◆ **Exercise directions**: Take the lines below between the one holding "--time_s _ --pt" and the one holding "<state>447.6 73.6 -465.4", inclusive, and copy them exactly. Add nothing.

(Collected data entries)
* * * * * * *

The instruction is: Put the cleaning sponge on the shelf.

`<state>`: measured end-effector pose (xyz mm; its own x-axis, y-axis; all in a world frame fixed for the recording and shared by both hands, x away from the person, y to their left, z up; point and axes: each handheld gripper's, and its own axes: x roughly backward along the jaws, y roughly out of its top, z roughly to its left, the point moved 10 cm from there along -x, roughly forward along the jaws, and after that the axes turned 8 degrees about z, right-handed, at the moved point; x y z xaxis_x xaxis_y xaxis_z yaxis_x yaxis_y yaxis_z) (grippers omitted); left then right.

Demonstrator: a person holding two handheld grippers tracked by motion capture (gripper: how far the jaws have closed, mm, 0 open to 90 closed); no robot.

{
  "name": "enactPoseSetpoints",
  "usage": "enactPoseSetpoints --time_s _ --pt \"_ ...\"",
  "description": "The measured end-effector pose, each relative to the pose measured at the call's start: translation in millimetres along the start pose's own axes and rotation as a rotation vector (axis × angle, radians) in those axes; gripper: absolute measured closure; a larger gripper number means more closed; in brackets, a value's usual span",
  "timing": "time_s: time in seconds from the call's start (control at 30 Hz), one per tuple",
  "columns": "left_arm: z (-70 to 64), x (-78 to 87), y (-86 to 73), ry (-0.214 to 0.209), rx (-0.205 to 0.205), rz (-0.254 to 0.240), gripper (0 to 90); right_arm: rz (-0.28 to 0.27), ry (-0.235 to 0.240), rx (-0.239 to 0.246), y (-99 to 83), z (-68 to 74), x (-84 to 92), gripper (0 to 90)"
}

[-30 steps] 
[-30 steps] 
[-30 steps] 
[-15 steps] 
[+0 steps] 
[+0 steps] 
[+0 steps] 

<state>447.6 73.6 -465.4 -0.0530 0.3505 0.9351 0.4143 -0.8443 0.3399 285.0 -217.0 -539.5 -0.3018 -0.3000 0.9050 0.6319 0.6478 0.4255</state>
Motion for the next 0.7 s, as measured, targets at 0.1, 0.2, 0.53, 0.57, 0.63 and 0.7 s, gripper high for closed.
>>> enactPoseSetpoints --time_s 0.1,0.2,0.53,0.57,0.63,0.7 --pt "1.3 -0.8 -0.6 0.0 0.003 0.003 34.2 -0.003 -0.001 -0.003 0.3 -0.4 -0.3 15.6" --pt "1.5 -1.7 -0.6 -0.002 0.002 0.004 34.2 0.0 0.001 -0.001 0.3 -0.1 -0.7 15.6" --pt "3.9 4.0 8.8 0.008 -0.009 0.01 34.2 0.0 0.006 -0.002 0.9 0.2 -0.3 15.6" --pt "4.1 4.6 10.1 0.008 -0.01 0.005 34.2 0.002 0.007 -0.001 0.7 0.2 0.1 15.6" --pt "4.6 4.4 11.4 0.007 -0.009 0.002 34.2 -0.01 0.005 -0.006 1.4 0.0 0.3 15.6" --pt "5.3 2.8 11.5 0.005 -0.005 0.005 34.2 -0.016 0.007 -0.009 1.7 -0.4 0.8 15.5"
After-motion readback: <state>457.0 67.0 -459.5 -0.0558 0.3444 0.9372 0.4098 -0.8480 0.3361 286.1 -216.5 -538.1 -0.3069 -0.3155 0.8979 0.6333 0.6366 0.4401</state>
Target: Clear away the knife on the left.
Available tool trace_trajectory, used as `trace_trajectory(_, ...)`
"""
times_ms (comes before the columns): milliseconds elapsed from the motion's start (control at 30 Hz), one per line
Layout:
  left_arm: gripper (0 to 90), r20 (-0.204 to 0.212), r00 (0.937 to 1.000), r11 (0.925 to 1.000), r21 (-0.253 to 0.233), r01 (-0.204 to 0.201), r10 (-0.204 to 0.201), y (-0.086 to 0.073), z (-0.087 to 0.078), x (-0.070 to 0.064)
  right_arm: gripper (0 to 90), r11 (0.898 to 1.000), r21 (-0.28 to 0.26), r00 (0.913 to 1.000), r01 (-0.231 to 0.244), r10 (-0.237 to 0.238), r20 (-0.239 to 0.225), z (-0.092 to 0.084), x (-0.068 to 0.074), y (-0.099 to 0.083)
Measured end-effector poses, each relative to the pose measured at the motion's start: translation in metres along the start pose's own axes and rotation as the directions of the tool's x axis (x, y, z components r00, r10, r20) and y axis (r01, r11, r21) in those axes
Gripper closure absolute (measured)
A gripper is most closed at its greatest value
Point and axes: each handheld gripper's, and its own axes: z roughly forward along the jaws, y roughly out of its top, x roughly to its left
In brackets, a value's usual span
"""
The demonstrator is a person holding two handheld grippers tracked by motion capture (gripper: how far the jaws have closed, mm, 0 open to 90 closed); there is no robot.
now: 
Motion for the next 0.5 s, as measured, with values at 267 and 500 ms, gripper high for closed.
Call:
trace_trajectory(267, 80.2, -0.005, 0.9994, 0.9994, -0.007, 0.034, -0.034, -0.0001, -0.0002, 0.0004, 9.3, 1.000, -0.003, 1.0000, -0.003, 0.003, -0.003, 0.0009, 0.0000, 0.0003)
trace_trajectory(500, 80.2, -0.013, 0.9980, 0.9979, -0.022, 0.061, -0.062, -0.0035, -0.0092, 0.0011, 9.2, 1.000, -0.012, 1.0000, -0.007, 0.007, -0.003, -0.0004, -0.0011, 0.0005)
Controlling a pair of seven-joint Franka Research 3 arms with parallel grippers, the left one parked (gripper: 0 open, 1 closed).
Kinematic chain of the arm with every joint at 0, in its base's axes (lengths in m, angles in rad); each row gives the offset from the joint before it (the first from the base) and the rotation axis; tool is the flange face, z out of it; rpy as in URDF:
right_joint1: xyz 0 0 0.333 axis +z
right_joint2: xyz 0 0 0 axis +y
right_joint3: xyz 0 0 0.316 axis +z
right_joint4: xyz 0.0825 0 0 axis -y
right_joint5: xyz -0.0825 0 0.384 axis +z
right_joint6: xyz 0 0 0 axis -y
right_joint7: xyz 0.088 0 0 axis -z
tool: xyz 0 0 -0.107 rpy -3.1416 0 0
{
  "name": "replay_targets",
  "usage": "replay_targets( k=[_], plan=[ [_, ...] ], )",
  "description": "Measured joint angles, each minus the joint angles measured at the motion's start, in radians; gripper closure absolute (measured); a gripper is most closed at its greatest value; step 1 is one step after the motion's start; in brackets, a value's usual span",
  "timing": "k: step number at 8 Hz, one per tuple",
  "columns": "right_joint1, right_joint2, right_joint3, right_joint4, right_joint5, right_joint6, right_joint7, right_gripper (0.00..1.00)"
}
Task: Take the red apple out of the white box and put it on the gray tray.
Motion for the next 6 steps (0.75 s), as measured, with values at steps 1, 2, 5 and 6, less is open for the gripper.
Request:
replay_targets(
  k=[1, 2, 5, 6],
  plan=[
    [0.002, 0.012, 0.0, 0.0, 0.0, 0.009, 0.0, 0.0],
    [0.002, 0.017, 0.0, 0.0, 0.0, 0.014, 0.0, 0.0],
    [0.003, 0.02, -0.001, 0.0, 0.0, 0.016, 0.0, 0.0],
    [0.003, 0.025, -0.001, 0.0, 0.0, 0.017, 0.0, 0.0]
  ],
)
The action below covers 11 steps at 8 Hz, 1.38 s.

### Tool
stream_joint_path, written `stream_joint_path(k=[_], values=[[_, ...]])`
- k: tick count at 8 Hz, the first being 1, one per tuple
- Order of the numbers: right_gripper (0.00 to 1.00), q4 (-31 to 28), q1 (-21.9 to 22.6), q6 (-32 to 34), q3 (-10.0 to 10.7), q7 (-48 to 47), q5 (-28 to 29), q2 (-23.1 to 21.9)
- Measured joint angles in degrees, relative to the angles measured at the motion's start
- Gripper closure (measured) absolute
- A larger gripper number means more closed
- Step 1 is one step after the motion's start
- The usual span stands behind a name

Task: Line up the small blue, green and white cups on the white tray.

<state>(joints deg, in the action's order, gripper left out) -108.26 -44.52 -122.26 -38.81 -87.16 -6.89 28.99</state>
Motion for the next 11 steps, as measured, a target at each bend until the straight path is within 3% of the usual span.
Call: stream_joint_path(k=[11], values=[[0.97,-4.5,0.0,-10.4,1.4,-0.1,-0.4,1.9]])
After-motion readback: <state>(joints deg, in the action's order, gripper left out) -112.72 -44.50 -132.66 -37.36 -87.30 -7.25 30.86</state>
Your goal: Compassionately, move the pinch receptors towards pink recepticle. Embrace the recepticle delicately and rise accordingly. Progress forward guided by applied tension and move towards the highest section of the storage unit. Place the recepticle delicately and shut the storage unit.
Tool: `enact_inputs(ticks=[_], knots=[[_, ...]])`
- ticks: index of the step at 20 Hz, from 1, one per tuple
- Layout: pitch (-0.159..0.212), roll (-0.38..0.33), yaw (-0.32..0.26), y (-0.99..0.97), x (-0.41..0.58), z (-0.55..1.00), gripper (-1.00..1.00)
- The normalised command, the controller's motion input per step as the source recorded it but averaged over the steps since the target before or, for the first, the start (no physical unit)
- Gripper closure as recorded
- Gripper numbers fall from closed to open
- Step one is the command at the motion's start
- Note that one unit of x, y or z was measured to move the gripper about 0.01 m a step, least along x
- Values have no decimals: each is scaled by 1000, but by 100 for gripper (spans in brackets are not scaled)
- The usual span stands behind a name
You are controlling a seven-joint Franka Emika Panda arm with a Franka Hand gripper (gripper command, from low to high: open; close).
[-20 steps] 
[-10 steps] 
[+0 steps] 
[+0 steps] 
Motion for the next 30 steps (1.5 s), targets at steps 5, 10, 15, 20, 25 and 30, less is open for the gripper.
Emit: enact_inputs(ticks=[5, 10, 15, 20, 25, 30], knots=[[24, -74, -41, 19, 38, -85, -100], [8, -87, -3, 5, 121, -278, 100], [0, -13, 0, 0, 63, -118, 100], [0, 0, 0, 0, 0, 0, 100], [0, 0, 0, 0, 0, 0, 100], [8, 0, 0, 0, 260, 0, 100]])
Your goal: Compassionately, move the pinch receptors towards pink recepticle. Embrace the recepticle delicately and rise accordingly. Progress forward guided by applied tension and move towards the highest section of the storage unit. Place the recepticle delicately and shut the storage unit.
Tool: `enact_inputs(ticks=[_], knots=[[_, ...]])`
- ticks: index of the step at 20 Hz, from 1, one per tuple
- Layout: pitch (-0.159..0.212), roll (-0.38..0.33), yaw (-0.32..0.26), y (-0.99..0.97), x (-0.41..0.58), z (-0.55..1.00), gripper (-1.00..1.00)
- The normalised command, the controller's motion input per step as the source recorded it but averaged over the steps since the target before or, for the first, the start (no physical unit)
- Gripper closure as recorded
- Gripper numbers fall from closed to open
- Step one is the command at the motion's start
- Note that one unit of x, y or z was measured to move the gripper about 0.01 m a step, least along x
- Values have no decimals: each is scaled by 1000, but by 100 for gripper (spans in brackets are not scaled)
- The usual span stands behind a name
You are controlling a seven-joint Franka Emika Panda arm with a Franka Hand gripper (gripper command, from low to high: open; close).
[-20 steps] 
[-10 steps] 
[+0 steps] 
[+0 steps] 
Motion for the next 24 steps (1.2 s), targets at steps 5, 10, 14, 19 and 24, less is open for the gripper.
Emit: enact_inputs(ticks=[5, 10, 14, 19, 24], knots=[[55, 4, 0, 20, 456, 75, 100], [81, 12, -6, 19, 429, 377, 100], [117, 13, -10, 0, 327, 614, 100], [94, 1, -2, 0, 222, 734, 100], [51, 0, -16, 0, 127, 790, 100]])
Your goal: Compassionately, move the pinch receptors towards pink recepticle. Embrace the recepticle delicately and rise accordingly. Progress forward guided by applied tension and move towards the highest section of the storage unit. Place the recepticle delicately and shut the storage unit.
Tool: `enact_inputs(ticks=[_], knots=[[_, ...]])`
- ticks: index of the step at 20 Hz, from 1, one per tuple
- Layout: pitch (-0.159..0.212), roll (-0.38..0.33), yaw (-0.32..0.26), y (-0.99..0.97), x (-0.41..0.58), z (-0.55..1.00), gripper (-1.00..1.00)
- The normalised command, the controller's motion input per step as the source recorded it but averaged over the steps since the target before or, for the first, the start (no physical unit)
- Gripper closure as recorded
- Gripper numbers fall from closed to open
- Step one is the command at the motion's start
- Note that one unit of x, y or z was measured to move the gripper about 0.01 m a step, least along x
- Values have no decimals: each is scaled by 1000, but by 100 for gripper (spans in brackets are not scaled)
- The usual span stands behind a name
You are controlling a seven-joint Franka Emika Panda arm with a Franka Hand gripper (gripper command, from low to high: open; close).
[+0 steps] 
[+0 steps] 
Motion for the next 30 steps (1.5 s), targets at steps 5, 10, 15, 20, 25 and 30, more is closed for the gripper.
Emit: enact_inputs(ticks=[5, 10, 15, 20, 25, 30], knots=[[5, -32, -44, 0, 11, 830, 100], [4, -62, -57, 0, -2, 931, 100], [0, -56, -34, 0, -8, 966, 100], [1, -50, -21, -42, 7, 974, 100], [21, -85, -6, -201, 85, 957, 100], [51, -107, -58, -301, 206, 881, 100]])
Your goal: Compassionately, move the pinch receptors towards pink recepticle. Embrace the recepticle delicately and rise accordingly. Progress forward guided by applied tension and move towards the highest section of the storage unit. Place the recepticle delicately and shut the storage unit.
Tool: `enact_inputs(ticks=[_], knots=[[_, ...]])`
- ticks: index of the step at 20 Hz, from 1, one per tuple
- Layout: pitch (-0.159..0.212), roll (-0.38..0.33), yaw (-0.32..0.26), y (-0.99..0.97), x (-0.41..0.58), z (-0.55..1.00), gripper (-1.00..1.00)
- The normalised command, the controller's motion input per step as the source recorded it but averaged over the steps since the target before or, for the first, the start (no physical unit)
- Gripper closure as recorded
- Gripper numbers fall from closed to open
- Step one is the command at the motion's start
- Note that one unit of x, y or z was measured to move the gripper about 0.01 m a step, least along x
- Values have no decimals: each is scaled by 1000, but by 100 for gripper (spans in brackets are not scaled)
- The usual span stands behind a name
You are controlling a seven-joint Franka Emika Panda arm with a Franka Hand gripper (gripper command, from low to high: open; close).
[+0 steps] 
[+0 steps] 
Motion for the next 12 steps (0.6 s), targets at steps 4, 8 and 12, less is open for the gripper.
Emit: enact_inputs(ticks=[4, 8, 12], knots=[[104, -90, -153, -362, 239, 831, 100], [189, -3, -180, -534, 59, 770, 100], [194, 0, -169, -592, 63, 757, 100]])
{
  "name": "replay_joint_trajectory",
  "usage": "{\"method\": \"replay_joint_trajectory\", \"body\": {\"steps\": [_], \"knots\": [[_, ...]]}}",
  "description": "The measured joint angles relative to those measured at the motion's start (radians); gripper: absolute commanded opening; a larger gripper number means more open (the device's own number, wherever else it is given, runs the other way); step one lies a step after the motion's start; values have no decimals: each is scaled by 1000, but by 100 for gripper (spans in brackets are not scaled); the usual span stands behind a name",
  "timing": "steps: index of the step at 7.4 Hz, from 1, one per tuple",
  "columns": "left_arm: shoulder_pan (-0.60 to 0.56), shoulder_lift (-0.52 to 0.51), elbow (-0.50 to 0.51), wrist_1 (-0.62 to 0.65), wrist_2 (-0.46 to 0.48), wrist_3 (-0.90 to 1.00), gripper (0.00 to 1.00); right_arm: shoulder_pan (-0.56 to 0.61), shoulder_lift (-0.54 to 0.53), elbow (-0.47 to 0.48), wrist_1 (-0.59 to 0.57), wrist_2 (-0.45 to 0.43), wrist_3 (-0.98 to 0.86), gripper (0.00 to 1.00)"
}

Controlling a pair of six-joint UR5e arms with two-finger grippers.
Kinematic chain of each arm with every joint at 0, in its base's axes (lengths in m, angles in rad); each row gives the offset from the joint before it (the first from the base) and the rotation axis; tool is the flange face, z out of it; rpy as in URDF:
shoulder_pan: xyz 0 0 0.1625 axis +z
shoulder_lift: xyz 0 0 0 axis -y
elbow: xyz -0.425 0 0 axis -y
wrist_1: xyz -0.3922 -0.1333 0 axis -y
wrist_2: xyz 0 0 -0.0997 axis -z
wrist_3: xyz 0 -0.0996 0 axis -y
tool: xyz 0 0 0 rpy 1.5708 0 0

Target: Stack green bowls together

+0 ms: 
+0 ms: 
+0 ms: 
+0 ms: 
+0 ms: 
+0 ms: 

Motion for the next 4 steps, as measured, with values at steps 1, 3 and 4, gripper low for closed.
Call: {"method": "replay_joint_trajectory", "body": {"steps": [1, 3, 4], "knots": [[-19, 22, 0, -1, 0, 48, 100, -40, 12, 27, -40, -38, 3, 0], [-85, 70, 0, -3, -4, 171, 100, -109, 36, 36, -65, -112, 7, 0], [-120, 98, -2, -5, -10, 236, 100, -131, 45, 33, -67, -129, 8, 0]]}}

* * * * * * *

◆ **Output of the task**:
  "usage": "enactPoseSetpoints --time_s _ --pt \"_ ...\"",
  "description": "The measured end-effector pose, each relative to the pose measured at the call's start: translation in millimetres along the start pose's own axes and rotation as a rotation vector (axis × angle, radians) in those axes; gripper: absolute measured closure; a larger gripper number means more closed; in brackets, a value's usual span",
  "timing": "time_s: time in seconds from the call's start (control at 30 Hz), one per tuple",
  "columns": "left_arm: z (-70 to 64), x (-78 to 87), y (-86 to 73), ry (-0.214 to 0.209), rx (-0.205 to 0.205), rz (-0.254 to 0.240), gripper (0 to 90); right_arm: rz (-0.28 to 0.27), ry (-0.235 to 0.240), rx (-0.239 to 0.246), y (-99 to 83), z (-68 to 74), x (-84 to 92), gripper (0 to 90)"
}

[-30 steps] 
[-30 steps] 
[-30 steps] 
[-15 steps] 
[+0 steps] 
[+0 steps] 
[+0 steps] 

<state>447.6 73.6 -465.4 -0.0530 0.3505 0.9351 0.4143 -0.8443 0.3399 285.0 -217.0 -539.5 -0.3018 -0.3000 0.9050 0.6319 0.6478 0.4255</state>

The answer has been fully stated.